What this task involves:
Only the number is needed: the count of lines in the records with the word "wrapped".

[Excerpts from a dataset]

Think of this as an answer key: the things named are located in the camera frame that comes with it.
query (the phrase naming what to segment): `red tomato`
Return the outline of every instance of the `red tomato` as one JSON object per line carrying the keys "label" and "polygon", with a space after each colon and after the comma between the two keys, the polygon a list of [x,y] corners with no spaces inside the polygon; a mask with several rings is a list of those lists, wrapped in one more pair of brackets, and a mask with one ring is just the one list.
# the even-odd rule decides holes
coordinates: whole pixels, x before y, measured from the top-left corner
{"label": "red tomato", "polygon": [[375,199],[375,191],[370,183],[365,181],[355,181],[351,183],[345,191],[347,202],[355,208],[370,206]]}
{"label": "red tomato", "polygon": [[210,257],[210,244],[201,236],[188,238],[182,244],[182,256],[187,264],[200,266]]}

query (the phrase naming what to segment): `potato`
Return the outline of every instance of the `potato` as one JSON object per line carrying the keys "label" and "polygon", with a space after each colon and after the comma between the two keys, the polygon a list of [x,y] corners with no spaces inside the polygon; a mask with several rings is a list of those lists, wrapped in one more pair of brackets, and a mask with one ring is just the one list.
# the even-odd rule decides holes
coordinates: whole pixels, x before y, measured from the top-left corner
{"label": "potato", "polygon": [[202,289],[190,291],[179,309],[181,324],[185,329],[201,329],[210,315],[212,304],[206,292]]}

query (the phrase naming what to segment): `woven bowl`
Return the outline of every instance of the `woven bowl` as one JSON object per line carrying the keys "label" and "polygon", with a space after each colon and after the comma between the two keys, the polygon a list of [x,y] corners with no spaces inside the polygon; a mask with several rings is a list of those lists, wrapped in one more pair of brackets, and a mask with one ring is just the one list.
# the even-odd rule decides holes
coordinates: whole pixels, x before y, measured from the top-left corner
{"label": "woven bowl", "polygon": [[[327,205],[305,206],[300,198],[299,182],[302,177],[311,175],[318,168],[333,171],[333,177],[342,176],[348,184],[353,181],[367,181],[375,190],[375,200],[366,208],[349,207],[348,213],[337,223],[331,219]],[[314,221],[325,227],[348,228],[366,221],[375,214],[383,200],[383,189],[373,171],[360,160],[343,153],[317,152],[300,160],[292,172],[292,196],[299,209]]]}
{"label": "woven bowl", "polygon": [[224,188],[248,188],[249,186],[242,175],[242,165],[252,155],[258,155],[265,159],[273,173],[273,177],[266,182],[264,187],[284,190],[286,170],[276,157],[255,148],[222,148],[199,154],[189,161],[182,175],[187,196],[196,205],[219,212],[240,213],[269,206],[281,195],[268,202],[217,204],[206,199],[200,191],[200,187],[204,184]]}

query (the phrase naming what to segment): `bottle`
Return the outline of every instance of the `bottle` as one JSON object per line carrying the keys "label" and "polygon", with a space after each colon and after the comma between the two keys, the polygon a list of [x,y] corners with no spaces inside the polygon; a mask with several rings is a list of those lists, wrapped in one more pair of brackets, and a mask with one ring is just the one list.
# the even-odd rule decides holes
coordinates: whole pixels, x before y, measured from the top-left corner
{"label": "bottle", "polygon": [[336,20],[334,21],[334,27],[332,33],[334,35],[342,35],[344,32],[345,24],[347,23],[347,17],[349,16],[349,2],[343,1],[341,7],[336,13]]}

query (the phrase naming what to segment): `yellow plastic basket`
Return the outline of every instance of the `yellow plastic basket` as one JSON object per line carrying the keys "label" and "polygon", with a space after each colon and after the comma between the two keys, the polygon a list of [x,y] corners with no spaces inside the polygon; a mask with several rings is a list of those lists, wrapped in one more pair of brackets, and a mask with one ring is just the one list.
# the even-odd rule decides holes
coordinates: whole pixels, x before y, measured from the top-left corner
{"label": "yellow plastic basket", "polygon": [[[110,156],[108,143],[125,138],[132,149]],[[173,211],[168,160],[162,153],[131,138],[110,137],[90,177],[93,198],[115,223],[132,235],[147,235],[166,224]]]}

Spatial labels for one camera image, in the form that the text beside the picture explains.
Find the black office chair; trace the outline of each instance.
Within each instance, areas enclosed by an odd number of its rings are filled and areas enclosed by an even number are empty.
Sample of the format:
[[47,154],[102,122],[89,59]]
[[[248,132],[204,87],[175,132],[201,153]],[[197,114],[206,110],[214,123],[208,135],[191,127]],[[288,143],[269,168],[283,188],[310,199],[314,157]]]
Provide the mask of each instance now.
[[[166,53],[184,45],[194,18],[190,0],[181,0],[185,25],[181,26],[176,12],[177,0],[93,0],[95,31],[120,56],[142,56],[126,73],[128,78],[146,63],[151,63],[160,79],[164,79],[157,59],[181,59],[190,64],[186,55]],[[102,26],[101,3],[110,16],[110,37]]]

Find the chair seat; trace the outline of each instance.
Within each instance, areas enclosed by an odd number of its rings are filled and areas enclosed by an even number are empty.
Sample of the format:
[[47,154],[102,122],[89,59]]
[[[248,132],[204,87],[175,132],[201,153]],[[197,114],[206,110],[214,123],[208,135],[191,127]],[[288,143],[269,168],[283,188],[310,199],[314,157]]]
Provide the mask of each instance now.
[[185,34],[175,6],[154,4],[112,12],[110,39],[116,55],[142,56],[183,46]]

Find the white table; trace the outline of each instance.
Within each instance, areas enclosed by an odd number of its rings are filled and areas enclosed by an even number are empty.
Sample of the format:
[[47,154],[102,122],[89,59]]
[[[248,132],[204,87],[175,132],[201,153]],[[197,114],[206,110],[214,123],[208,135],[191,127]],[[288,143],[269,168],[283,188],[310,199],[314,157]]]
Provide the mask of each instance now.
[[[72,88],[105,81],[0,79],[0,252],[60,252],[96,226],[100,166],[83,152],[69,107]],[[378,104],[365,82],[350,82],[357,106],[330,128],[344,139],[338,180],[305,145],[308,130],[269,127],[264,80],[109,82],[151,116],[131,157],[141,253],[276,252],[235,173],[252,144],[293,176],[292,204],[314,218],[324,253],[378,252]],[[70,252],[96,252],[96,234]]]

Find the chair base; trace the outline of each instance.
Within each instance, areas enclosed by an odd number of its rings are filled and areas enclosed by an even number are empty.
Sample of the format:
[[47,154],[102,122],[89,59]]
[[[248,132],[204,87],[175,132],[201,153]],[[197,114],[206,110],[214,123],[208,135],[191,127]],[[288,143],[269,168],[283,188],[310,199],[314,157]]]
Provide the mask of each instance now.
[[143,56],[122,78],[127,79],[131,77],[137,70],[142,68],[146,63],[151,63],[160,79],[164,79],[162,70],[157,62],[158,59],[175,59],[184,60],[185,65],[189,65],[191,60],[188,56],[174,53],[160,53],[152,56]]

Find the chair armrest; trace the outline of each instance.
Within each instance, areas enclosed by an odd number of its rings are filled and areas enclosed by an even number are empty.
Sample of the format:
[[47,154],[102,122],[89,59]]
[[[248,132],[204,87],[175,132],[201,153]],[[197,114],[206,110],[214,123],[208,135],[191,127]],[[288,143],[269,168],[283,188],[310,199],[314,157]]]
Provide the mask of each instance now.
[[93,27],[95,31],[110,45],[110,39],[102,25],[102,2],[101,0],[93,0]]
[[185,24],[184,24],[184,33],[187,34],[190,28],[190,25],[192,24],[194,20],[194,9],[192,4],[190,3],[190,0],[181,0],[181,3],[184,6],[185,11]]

Solution to the problem:
5